Now, that's not to say that other important trends haven't been happening simultaneously to enable this.  I was recently on a panel with Google's profoundly insightful Adam Bosworth (full video here) where we debated the state of Web 2.0.  In his mind, the most impotant change over the last few years has actually been in the improvement of the underlying physics of the Internet.  The widespread penetration of broadband Internet access now allows many things that weren't possible before. 

From a read-write Web perspective, much better connectivity enabes user contributions (trying uploading pictures to Flickr or videos to YouTube on a dial-up connection), and rich internet applications (RIAs) that provide simple yet powerful interaction interfaces that can capture knowledge from a user's UI gestures, to name just two.

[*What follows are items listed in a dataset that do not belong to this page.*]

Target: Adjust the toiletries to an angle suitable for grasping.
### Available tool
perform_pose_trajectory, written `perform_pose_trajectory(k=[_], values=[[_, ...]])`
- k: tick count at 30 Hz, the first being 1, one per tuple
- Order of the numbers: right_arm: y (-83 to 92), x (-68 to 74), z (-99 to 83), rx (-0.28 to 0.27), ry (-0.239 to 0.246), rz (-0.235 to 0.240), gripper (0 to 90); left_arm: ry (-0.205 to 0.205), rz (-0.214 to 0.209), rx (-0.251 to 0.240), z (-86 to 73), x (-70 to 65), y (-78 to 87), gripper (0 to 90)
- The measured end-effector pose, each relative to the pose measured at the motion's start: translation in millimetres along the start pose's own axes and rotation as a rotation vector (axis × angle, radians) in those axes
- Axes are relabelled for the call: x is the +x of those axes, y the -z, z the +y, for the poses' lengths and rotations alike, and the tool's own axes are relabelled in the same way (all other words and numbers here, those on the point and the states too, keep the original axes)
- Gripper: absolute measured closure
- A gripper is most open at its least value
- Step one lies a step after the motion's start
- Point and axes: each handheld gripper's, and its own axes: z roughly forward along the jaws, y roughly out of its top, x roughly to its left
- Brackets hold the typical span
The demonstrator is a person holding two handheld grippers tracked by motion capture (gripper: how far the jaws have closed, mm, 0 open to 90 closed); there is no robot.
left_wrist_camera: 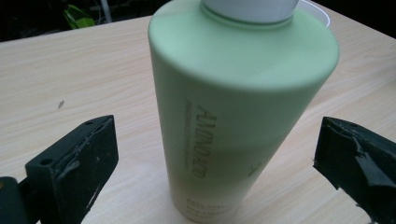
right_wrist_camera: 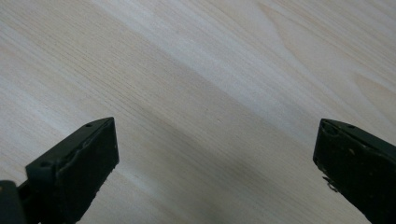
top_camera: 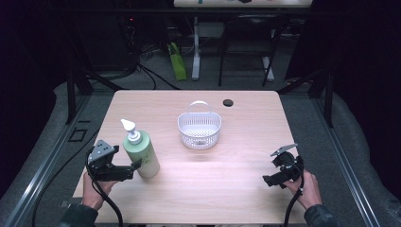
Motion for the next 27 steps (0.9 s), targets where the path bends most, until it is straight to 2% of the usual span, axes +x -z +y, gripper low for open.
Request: perform_pose_trajectory(k=[5,12,27], values=[[0.9,-0.5,-0.2,0.0,0.002,-0.002,0.0,-0.006,0.005,-0.015,4.1,-2.6,-3.7,0.0],[1.2,-0.3,-0.2,-0.001,0.002,-0.001,0.0,0.008,0.015,-0.048,8.0,-4.0,-8.7,0.0],[1.9,0.0,-0.8,-0.005,-0.006,0.003,0.0,-0.014,0.008,-0.06,15.8,-9.4,-26.0,1.0]])
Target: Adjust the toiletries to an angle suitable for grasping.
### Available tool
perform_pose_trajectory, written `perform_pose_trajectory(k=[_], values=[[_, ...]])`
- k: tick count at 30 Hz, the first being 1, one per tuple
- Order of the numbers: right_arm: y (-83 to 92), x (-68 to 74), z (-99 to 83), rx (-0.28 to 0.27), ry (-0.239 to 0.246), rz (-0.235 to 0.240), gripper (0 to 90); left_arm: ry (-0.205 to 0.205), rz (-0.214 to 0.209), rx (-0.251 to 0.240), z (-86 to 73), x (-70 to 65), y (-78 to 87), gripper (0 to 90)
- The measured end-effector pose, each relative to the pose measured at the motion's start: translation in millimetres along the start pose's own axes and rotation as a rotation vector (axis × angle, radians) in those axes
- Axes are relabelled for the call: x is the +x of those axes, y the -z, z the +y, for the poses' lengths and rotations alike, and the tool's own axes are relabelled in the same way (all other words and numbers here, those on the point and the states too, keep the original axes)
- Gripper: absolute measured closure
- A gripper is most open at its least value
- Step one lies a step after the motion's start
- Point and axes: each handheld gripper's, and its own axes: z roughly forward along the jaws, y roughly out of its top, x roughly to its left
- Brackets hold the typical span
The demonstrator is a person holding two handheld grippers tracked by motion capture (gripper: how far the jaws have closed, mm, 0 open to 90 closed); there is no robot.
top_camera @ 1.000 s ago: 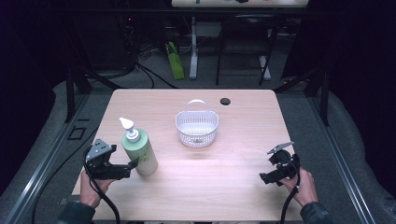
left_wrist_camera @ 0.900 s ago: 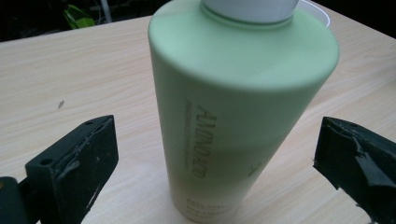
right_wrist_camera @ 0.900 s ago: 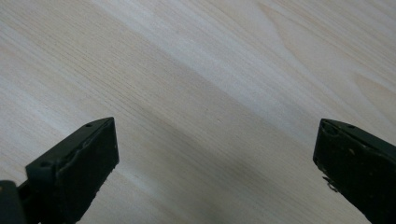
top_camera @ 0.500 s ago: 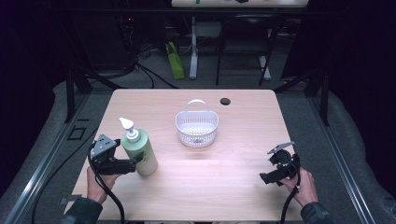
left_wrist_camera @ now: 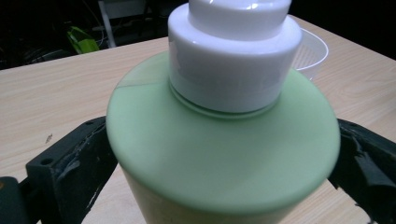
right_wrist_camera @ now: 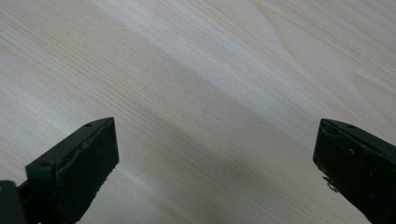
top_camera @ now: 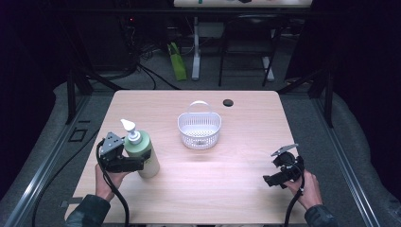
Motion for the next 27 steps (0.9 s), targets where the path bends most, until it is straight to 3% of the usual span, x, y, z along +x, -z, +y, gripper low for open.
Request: perform_pose_trajectory(k=[4,15,27], values=[[0.1,-0.7,-0.4,0.0,0.0,0.0,0.0,-0.005,0.002,-0.014,-0.1,0.5,-0.9,10.4],[0.3,-0.8,-0.3,0.001,0.004,-0.005,0.0,-0.018,-0.002,-0.02,-0.8,-1.6,-2.7,11.7],[-0.3,-1.0,-0.5,-0.001,-0.001,0.0,0.0,-0.031,-0.032,-0.027,4.7,-14.3,-16.3,11.8]])
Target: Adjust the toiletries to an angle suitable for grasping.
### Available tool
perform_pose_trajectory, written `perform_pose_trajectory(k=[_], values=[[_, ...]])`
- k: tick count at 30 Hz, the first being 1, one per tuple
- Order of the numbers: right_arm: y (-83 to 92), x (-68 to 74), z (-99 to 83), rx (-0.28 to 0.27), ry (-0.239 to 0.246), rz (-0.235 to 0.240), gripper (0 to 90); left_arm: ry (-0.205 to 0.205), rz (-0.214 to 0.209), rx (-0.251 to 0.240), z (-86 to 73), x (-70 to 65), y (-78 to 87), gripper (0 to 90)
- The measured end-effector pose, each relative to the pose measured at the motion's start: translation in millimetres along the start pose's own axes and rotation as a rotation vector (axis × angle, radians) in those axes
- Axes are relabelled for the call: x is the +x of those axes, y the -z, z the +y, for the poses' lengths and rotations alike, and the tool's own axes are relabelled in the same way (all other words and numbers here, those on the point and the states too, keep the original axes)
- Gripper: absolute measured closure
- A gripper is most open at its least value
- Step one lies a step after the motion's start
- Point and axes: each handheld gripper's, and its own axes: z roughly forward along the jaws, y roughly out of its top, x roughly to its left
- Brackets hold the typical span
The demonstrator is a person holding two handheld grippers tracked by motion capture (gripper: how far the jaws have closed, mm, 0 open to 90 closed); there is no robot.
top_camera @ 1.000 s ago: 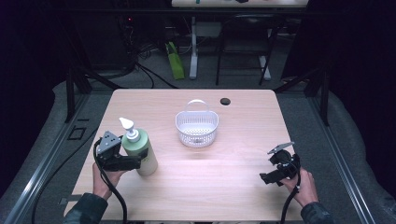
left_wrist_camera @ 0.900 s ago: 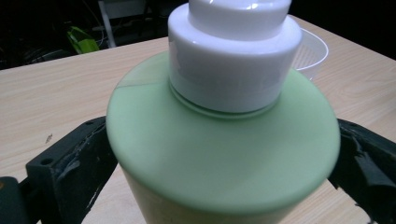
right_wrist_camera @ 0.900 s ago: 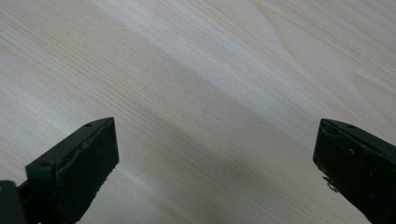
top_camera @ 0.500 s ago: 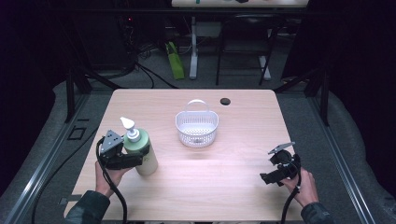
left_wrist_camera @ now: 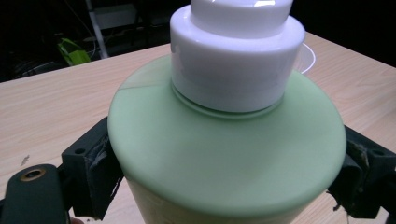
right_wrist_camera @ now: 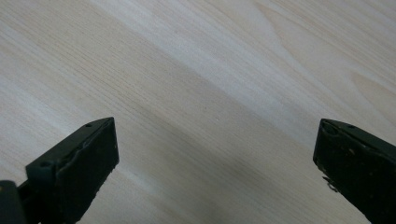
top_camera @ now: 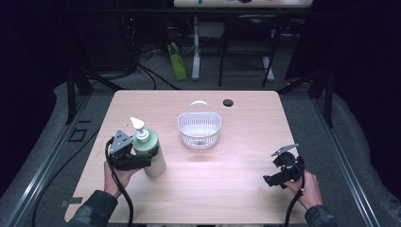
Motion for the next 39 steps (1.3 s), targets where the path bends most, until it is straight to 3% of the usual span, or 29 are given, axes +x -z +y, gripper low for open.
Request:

So in a reductionist view, the existence of a read-write Web is necessary but not sufficient to trigger what we're seeing on the Web today.  It's the existance of widely accessible and heavily used read-write areas of the Web and a very large and skilled Web population that is interesting, willing, and able to contribute and consume read-write content.

I've said time and again that Web 2.0 requires people at its core to work.  Not-so-coincidentally, this is true of enterprises as well (some good coverage of this by Om Malik over the weekend).  The Web and enterprises are both made of people and overlaying them in a non-disruptive way could change the way we run our businesses forever.